▶ Supplied data:
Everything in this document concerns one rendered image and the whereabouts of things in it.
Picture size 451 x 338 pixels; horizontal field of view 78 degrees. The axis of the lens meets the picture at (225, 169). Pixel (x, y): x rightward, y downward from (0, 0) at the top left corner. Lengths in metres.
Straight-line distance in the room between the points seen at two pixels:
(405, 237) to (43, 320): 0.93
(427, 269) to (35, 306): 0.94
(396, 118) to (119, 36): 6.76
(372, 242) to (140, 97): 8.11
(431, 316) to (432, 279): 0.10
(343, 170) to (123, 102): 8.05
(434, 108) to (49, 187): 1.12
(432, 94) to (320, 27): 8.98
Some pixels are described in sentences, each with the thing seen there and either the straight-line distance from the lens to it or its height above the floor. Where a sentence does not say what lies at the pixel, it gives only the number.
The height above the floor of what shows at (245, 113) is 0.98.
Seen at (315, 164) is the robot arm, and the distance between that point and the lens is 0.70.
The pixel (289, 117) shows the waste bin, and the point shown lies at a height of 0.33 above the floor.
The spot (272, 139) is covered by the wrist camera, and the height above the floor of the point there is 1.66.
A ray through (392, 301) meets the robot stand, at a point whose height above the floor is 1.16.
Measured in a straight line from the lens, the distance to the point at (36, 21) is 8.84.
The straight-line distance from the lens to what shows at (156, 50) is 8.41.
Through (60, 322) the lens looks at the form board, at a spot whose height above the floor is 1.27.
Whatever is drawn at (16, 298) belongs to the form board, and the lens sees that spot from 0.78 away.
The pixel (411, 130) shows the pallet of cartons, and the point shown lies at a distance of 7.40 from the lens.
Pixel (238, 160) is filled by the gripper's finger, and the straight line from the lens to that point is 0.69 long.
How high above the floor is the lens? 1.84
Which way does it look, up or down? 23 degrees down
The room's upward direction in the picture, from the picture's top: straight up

▶ Exercise goal: Output the line bearing "Whatever is drawn" along with all the lines after it through the end of the entries, exactly, and no other lines.

▶ Written response:
Whatever is drawn at (16, 298) belongs to the form board, and the lens sees that spot from 0.78 away.
The pixel (411, 130) shows the pallet of cartons, and the point shown lies at a distance of 7.40 from the lens.
Pixel (238, 160) is filled by the gripper's finger, and the straight line from the lens to that point is 0.69 long.
How high above the floor is the lens? 1.84
Which way does it look, up or down? 23 degrees down
The room's upward direction in the picture, from the picture's top: straight up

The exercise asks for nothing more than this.